В моих карманах действительно было пустовато, выворачивай не выворачивай, ничего, кроме офицерского аттестата, не найдешь. Деньги по этому аттестату я мог получить только после оформления финансовой книжки согласно должности. А какая у меня должность, я и сам не знал. Досадно мне стало — на самого себя, на писаря, на начфина дивизии: разве можно отправлять в Москву без денег и с неоформленными документами? Завтра же буду проситься обратно в свою армию. Побываю в комсомольском отделе Главного Политуправления, повидаюсь с Иваном Максимовичем
Видюковым, как наказывал мне майор Николаев, и махну обратно, к своим однополчанам.
Пришел в бюро пропусков Политуправления. Еле-еле протиснулся к окошечку дежурного и, передав свое удостоверение, попросил выписать пропуск в комсомольский отдел.
— Обождите, вас вызовут, — ответил мне дежурный.
Прошло минут двадцать. Из окошечка высунулась голова сержанта. Он долго, с каким-то особым любопытством, разглядывал стоящих перед ним капитанов, майоров, подполковников. Наконец, не найдя среди них кого надо, крикнул:
— Есть ли здесь младший лейтенант Зайцев Василий Григорьевич?!
Что он сказал еще, я не расслышал, но в помещении стало тихо, все повернулись в мою сторону. В этот момент вбежала раскрасневшаяся, возбужденная девушка из комсомольского отдела.
— Василий Григорьевич! — крикнула она, кинувшись ко мне. — Я от Видюкова, меня зовут Нонной… прибежала поздравить вас.
— С чем? — спросил я, стесняясь своего вида.

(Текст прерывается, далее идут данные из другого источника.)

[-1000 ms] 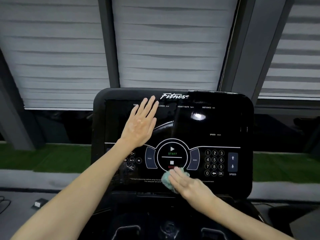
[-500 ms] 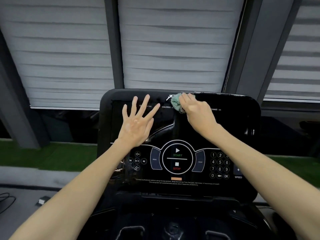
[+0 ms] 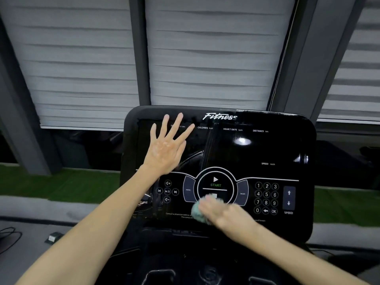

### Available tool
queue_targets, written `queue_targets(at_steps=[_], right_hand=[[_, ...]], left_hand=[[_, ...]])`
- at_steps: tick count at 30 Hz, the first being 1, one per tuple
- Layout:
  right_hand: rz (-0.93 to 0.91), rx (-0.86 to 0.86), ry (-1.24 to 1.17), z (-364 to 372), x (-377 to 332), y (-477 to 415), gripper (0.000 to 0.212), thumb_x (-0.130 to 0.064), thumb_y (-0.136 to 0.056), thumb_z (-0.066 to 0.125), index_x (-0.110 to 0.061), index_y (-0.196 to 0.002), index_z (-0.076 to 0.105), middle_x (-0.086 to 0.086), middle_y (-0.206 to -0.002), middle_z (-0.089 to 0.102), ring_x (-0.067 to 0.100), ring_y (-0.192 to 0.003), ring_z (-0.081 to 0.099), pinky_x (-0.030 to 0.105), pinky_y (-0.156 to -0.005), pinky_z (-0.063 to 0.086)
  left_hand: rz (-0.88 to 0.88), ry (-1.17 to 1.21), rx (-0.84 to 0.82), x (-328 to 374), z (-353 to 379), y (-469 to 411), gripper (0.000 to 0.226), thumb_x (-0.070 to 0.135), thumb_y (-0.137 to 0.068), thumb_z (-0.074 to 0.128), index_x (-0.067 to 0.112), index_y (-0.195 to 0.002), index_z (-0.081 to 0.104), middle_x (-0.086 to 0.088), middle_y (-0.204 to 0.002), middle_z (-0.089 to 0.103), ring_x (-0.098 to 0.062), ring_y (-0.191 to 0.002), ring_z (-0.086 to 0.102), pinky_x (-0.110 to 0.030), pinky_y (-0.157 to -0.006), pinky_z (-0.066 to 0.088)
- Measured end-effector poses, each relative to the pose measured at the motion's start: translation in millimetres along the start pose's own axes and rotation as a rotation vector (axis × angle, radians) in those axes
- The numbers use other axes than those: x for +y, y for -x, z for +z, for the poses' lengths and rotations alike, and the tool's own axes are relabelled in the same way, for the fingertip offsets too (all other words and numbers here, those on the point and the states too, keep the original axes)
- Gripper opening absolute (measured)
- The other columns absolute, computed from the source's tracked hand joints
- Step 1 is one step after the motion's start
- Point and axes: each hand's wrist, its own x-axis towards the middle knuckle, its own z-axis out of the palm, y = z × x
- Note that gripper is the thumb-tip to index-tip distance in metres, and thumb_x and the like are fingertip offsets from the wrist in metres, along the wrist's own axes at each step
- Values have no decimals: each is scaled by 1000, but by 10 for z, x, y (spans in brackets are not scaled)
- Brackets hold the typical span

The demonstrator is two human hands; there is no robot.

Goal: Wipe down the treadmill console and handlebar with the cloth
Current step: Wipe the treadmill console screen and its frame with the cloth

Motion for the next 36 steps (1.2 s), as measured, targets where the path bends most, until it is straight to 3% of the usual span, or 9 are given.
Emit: queue_targets(at_steps=[4,8,12,16,19,25,28,33,36], right_hand=[[266,127,97,-386,610,-642,32,-8,-83,38,-12,-111,52,10,-98,62,25,-66,66,31,-39,48],[388,195,229,-738,1127,-1183,48,-7,-76,31,-7,-114,61,12,-110,63,32,-81,67,32,-46,48],[381,221,253,-598,1027,-1191,48,11,-68,58,0,-115,60,13,-106,62,29,-85,63,29,-39,44],[309,109,126,-241,542,-812,48,-1,-81,29,0,-123,53,17,-114,56,27,-85,64,29,-45,52],[249,98,63,-100,109,-508,46,-2,-74,33,0,-110,63,15,-106,61,20,-65,62,23,-34,41],[84,-33,86,272,-428,-38,47,-3,-71,36,-5,-112,60,8,-111,61,23,-103,65,20,-41,48],[101,-143,53,163,-545,-45,46,-5,-58,67,-8,-104,70,4,-103,69,21,-96,68,21,-41,49],[485,-114,-608,-330,-288,-269,32,-1,-70,47,-19,-91,63,3,-78,68,26,-73,64,28,-66,46],[743,84,-1102,-756,-36,-380,30,5,-83,58,-20,-77,73,5,-78,73,14,-64,63,18,-64,47]], left_hand=[[-7,-1,-12,1,-7,-4,55,37,-99,24,35,-154,17,-5,-164,8,-40,-146,14,-61,-109,25],[-11,14,-23,6,-14,6,55,37,-99,22,35,-154,16,-5,-164,8,-40,-147,13,-62,-110,25],[-12,38,-13,10,-23,-3,54,36,-100,23,36,-154,18,-4,-164,10,-39,-147,14,-62,-110,25],[-19,46,-11,15,8,-5,55,36,-99,23,36,-154,18,-3,-164,7,-39,-148,11,-63,-111,22],[-36,51,-15,33,-3,-1,54,37,-99,22,36,-153,19,-3,-164,8,-39,-148,11,-63,-111,22],[-49,85,-98,67,-147,4,56,41,-98,14,34,-153,22,-5,-164,8,-40,-147,12,-59,-112,24],[-69,124,-144,123,-265,13,60,42,-96,8,31,-153,22,-7,-163,11,-38,-147,13,-55,-115,21],[-13,410,-33,211,-445,114,55,36,-97,24,17,-146,41,-9,-154,36,-28,-143,29,-45,-117,20],[-81,875,-265,298,-566,159,43,37,-91,41,22,-123,65,4,-126,65,-17,-120,57,-41,-112,34]])
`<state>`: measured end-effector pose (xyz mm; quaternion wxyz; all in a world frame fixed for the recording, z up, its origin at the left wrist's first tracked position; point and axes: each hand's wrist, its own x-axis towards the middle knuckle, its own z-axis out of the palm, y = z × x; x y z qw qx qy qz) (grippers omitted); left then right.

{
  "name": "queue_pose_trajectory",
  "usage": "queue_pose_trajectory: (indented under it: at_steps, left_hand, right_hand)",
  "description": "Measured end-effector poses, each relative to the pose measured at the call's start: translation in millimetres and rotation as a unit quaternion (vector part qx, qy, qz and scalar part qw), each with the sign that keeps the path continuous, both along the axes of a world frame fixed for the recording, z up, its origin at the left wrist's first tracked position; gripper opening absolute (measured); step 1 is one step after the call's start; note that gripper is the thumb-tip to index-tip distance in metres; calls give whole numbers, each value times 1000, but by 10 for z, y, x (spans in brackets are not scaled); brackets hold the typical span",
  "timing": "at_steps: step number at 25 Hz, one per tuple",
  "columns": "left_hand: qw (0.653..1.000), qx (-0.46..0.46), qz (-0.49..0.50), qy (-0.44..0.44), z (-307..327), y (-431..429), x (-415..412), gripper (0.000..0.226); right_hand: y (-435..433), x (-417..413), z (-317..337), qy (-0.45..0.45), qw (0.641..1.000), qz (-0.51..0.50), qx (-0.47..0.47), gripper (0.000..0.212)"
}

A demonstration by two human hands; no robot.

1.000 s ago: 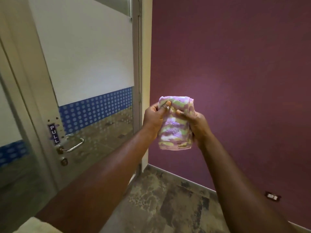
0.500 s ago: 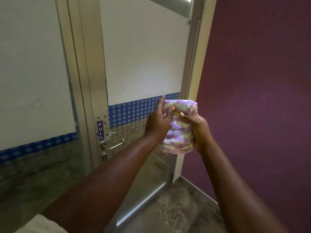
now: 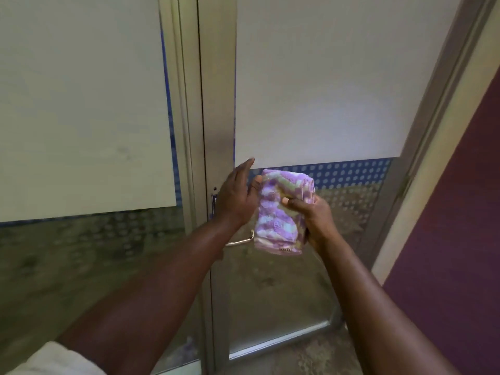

Одежда на мне была фронтовая.
— Вы разве не знаете?! Сегодня вам присвоено звание Героя Советского Союза! Ой, как здорово, я первая вас поздравляю!
Она обняла меня, расцеловала. Потом шепотом сказала радостно:
— Запомните: мой поцелуй счастливый, теперь вас ни одна пуля не тронет, ни один осколок не коснется никогда.
Бригадный комиссар Иван Максимович Видюков, который бывал со мной на огневых позициях в Сталинграде, встретил меня просто, по-братски:
— Ну, держись, Василий! Сейчас тебя начнут атаковать наши комсомольские работники, потом корреспонденты…
И он не ошибся. Меня, наверное, затаскали бы по разным собраниям и конференциям, если бы не последовал звонок из Генерального штаба, от генерала Щаденко: младшему лейтенанту Зайцеву подготовиться к докладу об опыте групповой тактики сталинградских снайперов.
Где выступать с таким докладом и перед кем — мне никто не мог сказать.
Не успел я, что называется, раскинуть мозгами и развернуть свои блокноты, как ко мне в номер гостиницы пришла девушка.
— Вы — Зайцев?
— Кажется, — ответил я.
— Почему кажется? — удивилась она.
А мне и в самом деле все еще казалось, что я — это не я…
— Вы пришли пригласить меня на какой-то вечер?